### What is expected
Look through the data below for the line with "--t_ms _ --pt", and transcribe it exactly together with each line after it up to and including the line with "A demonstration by". Give nothing else.
[Start of section]
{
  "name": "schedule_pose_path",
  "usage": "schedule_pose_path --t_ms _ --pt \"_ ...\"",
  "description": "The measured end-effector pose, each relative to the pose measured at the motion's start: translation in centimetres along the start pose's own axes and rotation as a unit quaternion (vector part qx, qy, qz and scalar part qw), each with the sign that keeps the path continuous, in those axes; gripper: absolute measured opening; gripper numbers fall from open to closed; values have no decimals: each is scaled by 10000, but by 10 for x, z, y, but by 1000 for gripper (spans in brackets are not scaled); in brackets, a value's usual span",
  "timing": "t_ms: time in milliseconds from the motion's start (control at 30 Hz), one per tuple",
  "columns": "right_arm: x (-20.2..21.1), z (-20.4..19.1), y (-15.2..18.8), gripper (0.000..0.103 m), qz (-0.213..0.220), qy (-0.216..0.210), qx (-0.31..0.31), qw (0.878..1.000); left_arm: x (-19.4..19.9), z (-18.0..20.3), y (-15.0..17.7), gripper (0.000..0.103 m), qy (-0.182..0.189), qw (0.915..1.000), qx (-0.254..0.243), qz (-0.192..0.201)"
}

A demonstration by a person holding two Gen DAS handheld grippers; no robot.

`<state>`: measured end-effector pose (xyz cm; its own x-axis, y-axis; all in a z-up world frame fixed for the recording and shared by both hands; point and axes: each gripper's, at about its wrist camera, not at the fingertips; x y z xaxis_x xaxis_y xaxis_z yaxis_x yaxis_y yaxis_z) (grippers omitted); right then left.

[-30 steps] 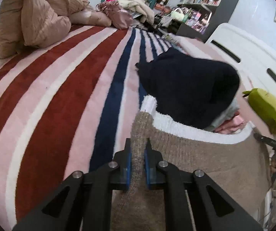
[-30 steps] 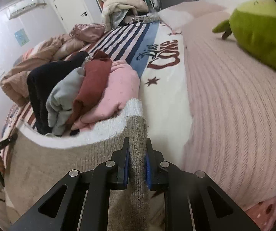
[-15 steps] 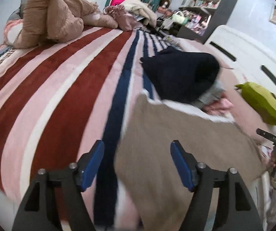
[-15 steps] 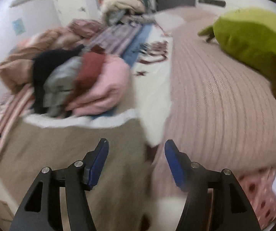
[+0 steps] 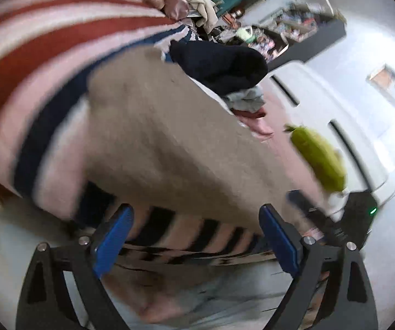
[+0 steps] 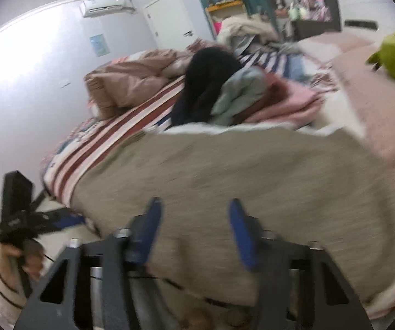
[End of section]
### Response area
  "usage": "schedule_pose_path --t_ms _ --pt \"_ ...\"",
  "description": "The measured end-effector pose, each relative to the pose measured at the motion's start: translation in centimetres along the start pose's own axes and rotation as a unit quaternion (vector part qx, qy, qz and scalar part qw), each with the sign that keeps the path continuous, in those axes; gripper: absolute measured opening; gripper numbers fall from open to closed; values have no decimals: each is scaled by 10000, but by 10 for x, z, y, but by 1000 for gripper (spans in brackets are not scaled); in brackets, a value's usual span",
  "timing": "t_ms: time in milliseconds from the motion's start (control at 30 Hz), one per tuple",
  "columns": "right_arm: x (-20.2..21.1), z (-20.4..19.1), y (-15.2..18.8), gripper (0.000..0.103 m), qz (-0.213..0.220), qy (-0.216..0.210), qx (-0.31..0.31), qw (0.878..1.000); left_arm: x (-19.4..19.9), z (-18.0..20.3), y (-15.0..17.7), gripper (0.000..0.103 m), qy (-0.182..0.189), qw (0.915..1.000), qx (-0.254..0.243), qz (-0.192..0.201)"
}

A demonstration by a person holding two Gen DAS handheld grippers; no robot.

No additional answer is needed here.